Abegaz Tadesse M, Ahmed Muktar, Sherbeny Fatimah, Diaby Vakaramoko, Chi Hongmei, Ali Askal Ayalew
Economic, Social and Administrative Pharmacy (ESAP), College of Pharmacy and Pharmaceutical Sciences, Institute of Public Heath, Florida A&M University, Tallahassee, FL 32307, USA.
Adelaide Medical School, Faculty of Health and Medical Sciences, The University of Adelaide, Adelaide, SA 5005, Australia.
Healthcare (Basel). 2023 Apr 15;11(8):1138. doi: 10.3390/healthcare11081138.
There is a paucity of predictive models for uncontrolled diabetes mellitus. The present study applied different machine learning algorithms on multiple patient characteristics to predict uncontrolled diabetes. Patients with diabetes above the age of 18 from the All of Us Research Program were included. Random forest, extreme gradient boost, logistic regression, and weighted ensemble model algorithms were employed. Patients who had a record of uncontrolled diabetes based on the international classification of diseases code were identified as cases. A set of features including basic demographic, biomarkers and hematological indices were included in the model.

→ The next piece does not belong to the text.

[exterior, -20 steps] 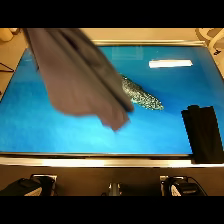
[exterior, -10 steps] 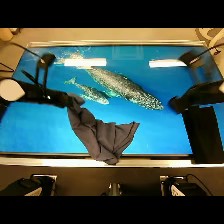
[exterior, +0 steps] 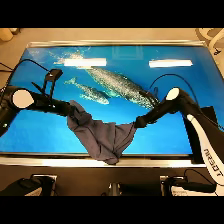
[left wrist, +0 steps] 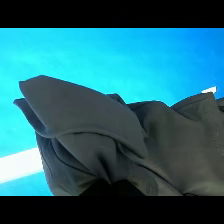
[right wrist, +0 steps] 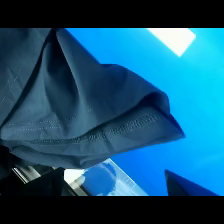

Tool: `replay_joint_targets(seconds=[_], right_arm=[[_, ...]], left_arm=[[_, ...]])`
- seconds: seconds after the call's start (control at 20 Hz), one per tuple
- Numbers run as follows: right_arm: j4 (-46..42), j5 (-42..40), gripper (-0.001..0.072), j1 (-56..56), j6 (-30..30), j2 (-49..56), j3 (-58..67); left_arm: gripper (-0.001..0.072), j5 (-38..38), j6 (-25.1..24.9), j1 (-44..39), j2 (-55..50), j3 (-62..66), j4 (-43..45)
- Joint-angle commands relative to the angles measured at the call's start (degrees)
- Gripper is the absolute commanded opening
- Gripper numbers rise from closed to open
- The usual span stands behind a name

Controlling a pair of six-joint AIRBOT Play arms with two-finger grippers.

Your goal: Fold the shirts.

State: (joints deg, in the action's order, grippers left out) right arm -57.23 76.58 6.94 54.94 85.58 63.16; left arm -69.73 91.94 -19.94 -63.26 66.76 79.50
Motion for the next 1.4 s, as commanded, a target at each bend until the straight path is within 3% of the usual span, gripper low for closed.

The random forest model demonstrated high performance in predicting uncontrolled diabetes, yielding an accuracy of 0.80 (95% CI: 0.79-0.81) as compared to the extreme gradient boost 0.74 (95% CI: 0.73-0.75), the logistic regression 0.64 (95% CI: 0.63-0.65) and the weighted ensemble model 0.77 (95% CI: 0.76-0.79). The maximum area under the receiver characteristics curve value was 0.77 (random forest model), while the minimum value was 0.7 (logistic regression model). Potassium levels, body weight, aspartate aminotransferase, height, and heart rate were important predictors of uncontrolled diabetes. The random forest model demonstrated a high performance in predicting uncontrolled diabetes. Serum electrolytes and physical measurements were important features in predicting uncontrolled diabetes. Machine learning techniques may be used to predict uncontrolled diabetes by incorporating these clinical characteristics.

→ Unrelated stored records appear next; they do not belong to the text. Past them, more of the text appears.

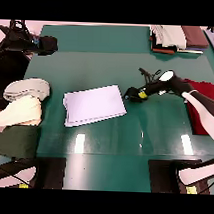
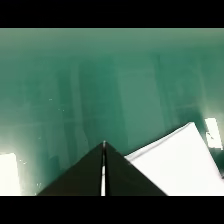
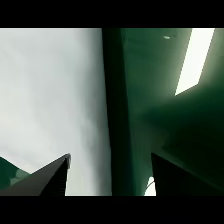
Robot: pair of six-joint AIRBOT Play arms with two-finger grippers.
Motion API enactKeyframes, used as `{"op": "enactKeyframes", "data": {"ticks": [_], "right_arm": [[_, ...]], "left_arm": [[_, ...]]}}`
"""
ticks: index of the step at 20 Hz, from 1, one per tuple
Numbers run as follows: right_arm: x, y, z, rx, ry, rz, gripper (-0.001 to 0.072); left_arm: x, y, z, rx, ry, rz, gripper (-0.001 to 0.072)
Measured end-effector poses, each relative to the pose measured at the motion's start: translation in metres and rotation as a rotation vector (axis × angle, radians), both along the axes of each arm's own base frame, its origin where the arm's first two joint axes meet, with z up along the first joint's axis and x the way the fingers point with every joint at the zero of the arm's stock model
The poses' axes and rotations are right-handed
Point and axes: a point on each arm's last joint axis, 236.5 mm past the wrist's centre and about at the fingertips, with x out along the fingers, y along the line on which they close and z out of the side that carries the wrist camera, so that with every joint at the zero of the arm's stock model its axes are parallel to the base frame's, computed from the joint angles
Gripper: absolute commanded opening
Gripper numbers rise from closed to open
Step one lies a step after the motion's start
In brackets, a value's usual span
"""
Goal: Fold the shirts.
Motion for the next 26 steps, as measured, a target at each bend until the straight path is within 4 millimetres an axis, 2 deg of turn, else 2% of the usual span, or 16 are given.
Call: {"op": "enactKeyframes", "data": {"ticks": [1, 2, 4, 5, 8, 10, 11, 12, 14, 16, 19, 21, 23, 24, 26], "right_arm": [[0.001, 0.013, -0.004, 0.018, 0.011, 0.012, 0.0499], [0.001, 0.029, -0.006, 0.048, 0.030, 0.025, 0.0433], [0.003, 0.059, -0.012, 0.089, 0.035, 0.057, 0.0153], [0.005, 0.073, -0.014, 0.100, 0.023, 0.075, 0.0043], [0.014, 0.100, -0.006, 0.127, -0.038, 0.103, 0.0019], [0.025, 0.097, 0.006, 0.122, -0.092, 0.102, 0.0018], [0.036, 0.086, 0.016, 0.112, -0.134, 0.084, 0.0018], [0.047, 0.070, 0.026, 0.096, -0.171, 0.061, 0.0018], [0.069, 0.020, 0.046, 0.044, -0.241, -0.008, 0.0018], [0.090, -0.049, 0.069, -0.017, -0.304, -0.122, 0.0018], [0.111, -0.174, 0.103, -0.109, -0.385, -0.350, 0.0018], [0.110, -0.254, 0.121, -0.159, -0.418, -0.504, 0.0018], [0.100, -0.324, 0.133, -0.202, -0.435, -0.643, 0.0018], [0.094, -0.353, 0.137, -0.222, -0.440, -0.702, 0.0018], [0.085, -0.395, 0.147, -0.246, -0.452, -0.781, 0.0018]], "left_arm": [[0.000, 0.000, 0.000, 0.000, 0.000, 0.000, 0.0023], [0.000, 0.000, 0.000, -0.002, 0.000, 0.000, 0.0023], [0.000, -0.002, 0.001, -0.012, 0.000, -0.003, 0.0023], [0.000, -0.004, 0.002, -0.020, -0.001, -0.006, 0.0023], [-0.004, -0.019, 0.002, -0.027, 0.001, -0.037, 0.0023], [-0.009, -0.036, 0.002, -0.022, -0.002, -0.075, 0.0023], [-0.013, -0.045, 0.002, -0.017, -0.005, -0.097, 0.0023], [-0.015, -0.055, 0.003, -0.014, -0.010, -0.117, 0.0023], [-0.022, -0.073, 0.004, -0.009, -0.017, -0.158, 0.0023], [-0.028, -0.088, 0.004, -0.007, -0.021, -0.192, 0.0023], [-0.035, -0.106, 0.006, -0.008, -0.034, -0.230, 0.0023], [-0.038, -0.113, 0.008, -0.014, -0.039, -0.245, 0.0023], [-0.038, -0.117, 0.009, -0.019, -0.047, -0.251, 0.0023], [-0.038, -0.118, 0.011, -0.023, -0.051, -0.250, 0.0023], [-0.038, -0.120, 0.012, -0.029, -0.054, -0.252, 0.0023]]}}
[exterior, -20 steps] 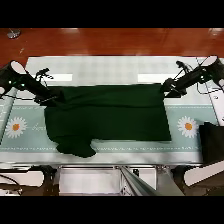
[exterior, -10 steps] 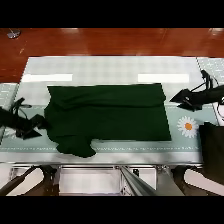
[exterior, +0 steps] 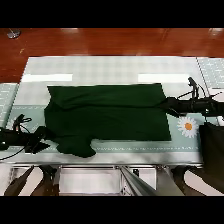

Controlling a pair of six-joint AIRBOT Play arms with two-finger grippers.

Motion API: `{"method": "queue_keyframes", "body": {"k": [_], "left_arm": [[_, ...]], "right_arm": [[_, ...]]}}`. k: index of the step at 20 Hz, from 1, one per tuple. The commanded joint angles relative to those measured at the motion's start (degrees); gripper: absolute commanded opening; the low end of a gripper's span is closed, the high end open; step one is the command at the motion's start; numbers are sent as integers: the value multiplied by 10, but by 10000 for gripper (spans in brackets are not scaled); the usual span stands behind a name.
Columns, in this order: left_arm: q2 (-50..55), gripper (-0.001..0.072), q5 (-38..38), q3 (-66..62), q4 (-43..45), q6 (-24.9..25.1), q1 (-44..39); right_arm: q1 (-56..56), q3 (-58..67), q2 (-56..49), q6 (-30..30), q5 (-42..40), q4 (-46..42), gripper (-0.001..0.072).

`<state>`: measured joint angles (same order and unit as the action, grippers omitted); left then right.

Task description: Fold the shirts.

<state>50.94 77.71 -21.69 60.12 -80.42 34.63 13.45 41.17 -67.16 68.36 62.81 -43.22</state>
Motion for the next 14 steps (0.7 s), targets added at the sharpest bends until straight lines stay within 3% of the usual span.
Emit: {"method": "queue_keyframes", "body": {"k": [1, 11, 12, 13, 14], "left_arm": [[-5, 701, -19, 17, -31, -6, -22], [54, 697, -57, 38, -78, 27, -151], [54, 560, -51, 38, -90, 43, -151], [54, 142, -44, 38, -110, 71, -149], [54, 22, -37, 37, -132, 99, -149]], "right_arm": [[-18, -5, 3, 0, -17, 14, 619], [27, 14, 3, 5, -6, 49, 620], [59, 27, 3, 8, 14, 45, 620], [93, 40, 3, 12, 37, 38, 620], [131, 51, 3, 19, 64, 22, 620]]}}
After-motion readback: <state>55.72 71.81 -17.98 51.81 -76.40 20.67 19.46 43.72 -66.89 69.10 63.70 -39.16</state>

目前缺乏针对未控制的糖尿病的预测模型。本研究对多种患者特征应用了不同的机器学习算法,以预测未控制的糖尿病。纳入了来自“我们所有人研究计划”的18岁以上糖尿病患者。采用了随机森林、极端梯度提升、逻辑回归和加权集成模型算法。根据国际疾病分类代码有未控制糖尿病记录的患者被确定为病例。模型中纳入了一组包括基本人口统计学、生物标志物和血液学指标的特征。随机森林模型在预测未控制的糖尿病方面表现出高性能,准确率为0.80(95%CI:0.79 - 0.81),相比之下,极端梯度提升模型为0.74(95%CI:0.73 - 0.75),逻辑回归模型为0.64(95%CI:0.63 - 0.65),加权集成模型为0.77(95%CI:0.76 - 0.79)。受试者特征曲线下的最大面积值为0.77(随机森林模型),而最小值为0.7(逻辑回归模型)。钾水平、体重、天冬氨酸转氨酶、身高和心率是未控制糖尿病的重要预测因素。随机森林模型在预测未控制的糖尿病方面表现出高性能。血清电解质和身体测量指标是预测未控制糖尿病的重要特征。通过纳入这些临床特征,机器学习技术可用于预测未控制的糖尿病。